Or how life is like a ball of string
I spend much of my creative time playing with string. I receive fairly regular tactile typography commissions where I shape the outlines of words with nails and then fill in the areas by winding coloured thread. As a result, I have many balls of string, thread, wool and cotton lying around my studio and no matter how hard I try, they inevitably snap and get tangled.
As I tried to unwind a particularly stubborn bundle of threads, it occurred to me that without the structure of the letter forms, the threads collapse in on each other and become impossible to detangle. Yet once they are held taught on the nails and woven into a structured pattern, the individual threads work together in unique and beautiful ways.
I started to realise this was a pretty powerful metaphor for our multiple passions, hobbies, activities and pursuits. Trying to keep them all neat and separate is either a futile activity or it results in them all being wound neatly on separate bobbins and we get too scared to unwind them, lest they become tangled again. Wow. When I realised this I knew it was powerful stuff.

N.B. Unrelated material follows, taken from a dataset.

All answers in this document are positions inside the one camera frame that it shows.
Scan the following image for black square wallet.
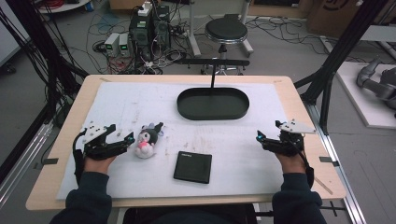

As a newly diagnosed Passion Weaver, I want to explore the structure that holds these threads taught, and yet allows them to all interweave in really beautiful ways. What if this was a metaphor for our lives? How do we keep hold of all the threads when so much is going on? What structure can we wind and weave the threads of our lives around?
A life that feels chaotic and out of control might equate to a tangled ball of string.
A life that is focused on order and control might equate to a roll of neatly wound threads on bobbins – full of potential, but nothing is ever created for fear of making a tangled mess.
What if there was a third option? What if there was a structure and process which allowed all the strands of meaning in our lives to interweave and create something larger and more beautiful than the individual threads?
I don’t know what it is yet, but as someone with a messy tangled ball of life threads right now, I love the metaphor and look forward to untangling my life soon.
But instead of winding each one tight and separate, I want to create a structure which allows me to weave my passions together into something large and beautiful.